--- Input data ---

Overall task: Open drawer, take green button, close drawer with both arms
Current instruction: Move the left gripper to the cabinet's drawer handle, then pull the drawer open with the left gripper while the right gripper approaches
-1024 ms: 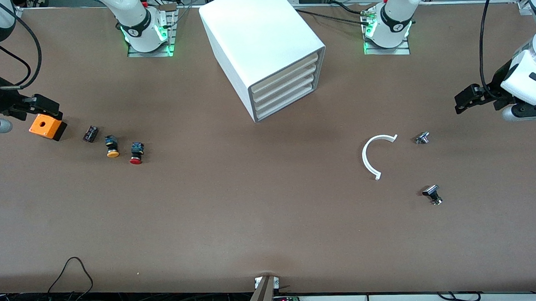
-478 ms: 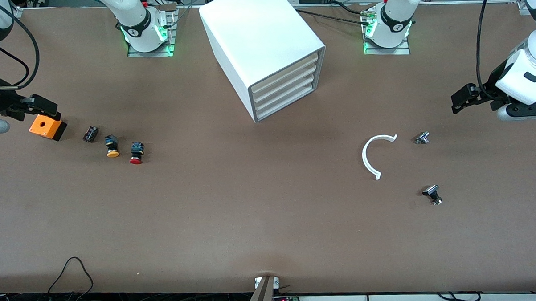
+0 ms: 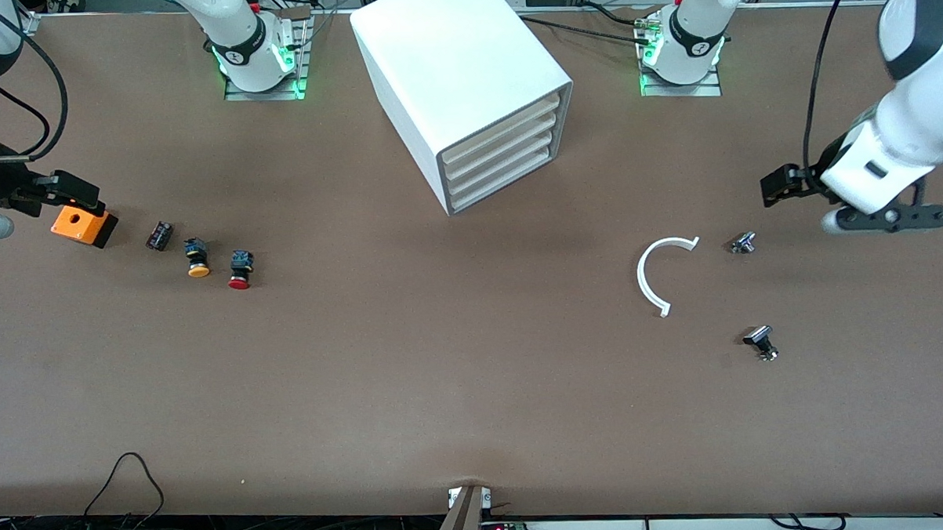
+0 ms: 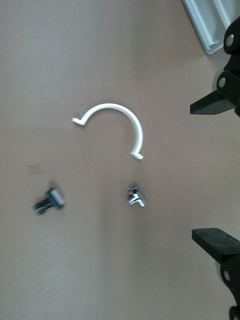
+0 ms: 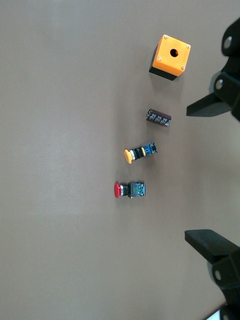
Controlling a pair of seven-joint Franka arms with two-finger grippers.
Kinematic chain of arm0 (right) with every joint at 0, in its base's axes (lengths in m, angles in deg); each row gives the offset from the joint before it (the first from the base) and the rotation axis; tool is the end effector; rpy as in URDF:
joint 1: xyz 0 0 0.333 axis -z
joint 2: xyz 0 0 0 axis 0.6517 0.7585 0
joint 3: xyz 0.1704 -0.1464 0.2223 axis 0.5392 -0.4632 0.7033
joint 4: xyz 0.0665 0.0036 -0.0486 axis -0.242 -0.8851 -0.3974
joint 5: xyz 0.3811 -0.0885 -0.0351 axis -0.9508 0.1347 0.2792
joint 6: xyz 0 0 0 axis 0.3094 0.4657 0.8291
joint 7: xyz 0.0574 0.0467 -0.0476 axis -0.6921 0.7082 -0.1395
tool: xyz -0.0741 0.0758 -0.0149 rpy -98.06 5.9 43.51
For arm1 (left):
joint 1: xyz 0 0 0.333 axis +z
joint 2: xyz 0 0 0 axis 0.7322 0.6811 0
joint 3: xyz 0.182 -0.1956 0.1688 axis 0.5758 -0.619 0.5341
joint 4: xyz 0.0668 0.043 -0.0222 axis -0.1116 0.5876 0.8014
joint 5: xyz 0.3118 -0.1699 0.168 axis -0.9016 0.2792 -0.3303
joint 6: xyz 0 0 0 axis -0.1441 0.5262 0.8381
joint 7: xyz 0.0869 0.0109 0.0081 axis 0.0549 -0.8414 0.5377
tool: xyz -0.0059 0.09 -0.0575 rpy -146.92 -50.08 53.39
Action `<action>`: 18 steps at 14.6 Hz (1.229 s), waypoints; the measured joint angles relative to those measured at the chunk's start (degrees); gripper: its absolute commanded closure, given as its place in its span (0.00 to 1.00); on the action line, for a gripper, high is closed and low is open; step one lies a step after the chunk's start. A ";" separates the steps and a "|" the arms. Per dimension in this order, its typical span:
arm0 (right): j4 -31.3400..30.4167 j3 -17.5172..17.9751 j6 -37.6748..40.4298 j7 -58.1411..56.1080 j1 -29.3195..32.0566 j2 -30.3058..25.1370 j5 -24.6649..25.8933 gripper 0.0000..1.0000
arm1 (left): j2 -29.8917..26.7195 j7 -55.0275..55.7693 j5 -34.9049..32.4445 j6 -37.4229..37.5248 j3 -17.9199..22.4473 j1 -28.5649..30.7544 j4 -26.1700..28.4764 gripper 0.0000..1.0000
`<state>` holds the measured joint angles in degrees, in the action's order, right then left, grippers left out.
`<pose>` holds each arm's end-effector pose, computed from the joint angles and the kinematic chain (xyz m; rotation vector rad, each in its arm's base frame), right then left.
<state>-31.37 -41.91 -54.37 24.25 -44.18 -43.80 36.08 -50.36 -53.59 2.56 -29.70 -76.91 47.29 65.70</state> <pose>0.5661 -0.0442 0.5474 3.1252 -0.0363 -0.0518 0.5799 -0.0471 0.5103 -3.0901 -0.0011 0.2813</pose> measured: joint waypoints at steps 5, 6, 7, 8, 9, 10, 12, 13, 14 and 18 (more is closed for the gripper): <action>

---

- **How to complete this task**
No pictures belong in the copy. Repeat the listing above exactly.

- **Reply to the task**
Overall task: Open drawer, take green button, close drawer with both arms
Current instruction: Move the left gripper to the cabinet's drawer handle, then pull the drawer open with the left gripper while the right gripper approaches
-1024 ms: 
-478 ms: 
+0 ms: 
+0 ms: 
+0 ms: 
Controlling a pair of seven-joint Franka arms with two-finger grippers.
Kinematic chain of arm0 (right) with every joint at 0, in its base's axes (lengths in m, angles in deg); each row gives the offset from the joint before it (the first from the base) and the rotation axis; tool is the end effector; rpy as in URDF:
joint 1: xyz 0 0 0.333 axis -z
joint 2: xyz 0 0 0 axis 0.6517 0.7585 0
joint 3: xyz 0.1704 -0.1464 0.2223 axis 0.5392 -0.4632 0.7033
joint 4: xyz 0.0665 0.0036 -0.0486 axis -0.242 -0.8851 -0.3974
joint 5: xyz 0.3811 -0.0885 -0.0351 axis -0.9508 0.1347 0.2792
joint 6: xyz 0 0 0 axis 0.3094 0.4657 0.8291
joint 7: xyz 0.0574 0.0467 -0.0476 axis -0.6921 0.7082 -0.1395
tool: xyz -0.0741 0.0758 -0.0149 rpy -98.06 5.9 43.51
For arm1 (left):
joint 1: xyz 0 0 0.333 axis +z
joint 2: xyz 0 0 0 axis 0.7322 0.6811 0
joint 3: xyz 0.182 -0.1956 0.1688 axis 0.5758 -0.619 0.5341
joint 4: xyz 0.0668 0.043 -0.0222 axis -0.1116 0.5876 0.8014
joint 5: xyz 0.3118 -0.1699 0.168 axis -0.9016 0.2792 -0.3303
joint 6: xyz 0 0 0 axis -0.1441 0.5262 0.8381
joint 7: xyz 0.0869 0.0109 0.0081 axis 0.0549 -0.8414 0.5377
tool: xyz -0.0059 0.09 -0.0575 rpy -146.92 -50.08 53.39
Action `<action>`: 18 steps at 14.6 Hz (1.229 s), waypoints; the measured joint angles relative to those measured at the chunk's start (degrees); gripper: its absolute commanded closure, given as its place in its span (0.00 to 1.00); on the action line, for a gripper, high is closed and low is open; step one lies a step after the chunk's start. A ";" separates the steps and a "|" the arms. Per dimension in this order, its typical span:
arm0 (right): j4 -31.3400..30.4167 j3 -17.5172..17.9751 j6 -37.6748..40.4298 j7 -58.1411..56.1080 j1 -29.3195..32.0566 j2 -30.3058..25.1370 j5 -24.6649..25.8933 gripper 0.0000..1.0000
arm1 (left): j2 -29.8917..26.7195 j7 -55.0275..55.7693 j5 -34.9049..32.4445 j6 -37.4229..37.5248 j3 -17.9199..22.4473 j1 -28.5649..30.7544 j4 -26.1700..28.4764 gripper 0.0000..1.0000
`<state>` holds the measured joint angles in degrees, in the action's order, right then left, grippers left out.
`<pose>` holds each arm's end-effector pose, computed from the joint angles and the kinematic chain (xyz m; rotation vector rad, each in its arm's base frame), right then left.
<state>-31.37 -41.91 -54.37 24.25 -44.18 -43.80 36.08 -50.36 -53.59 2.56 -29.70 -76.91 47.29 65.70</state> <pose>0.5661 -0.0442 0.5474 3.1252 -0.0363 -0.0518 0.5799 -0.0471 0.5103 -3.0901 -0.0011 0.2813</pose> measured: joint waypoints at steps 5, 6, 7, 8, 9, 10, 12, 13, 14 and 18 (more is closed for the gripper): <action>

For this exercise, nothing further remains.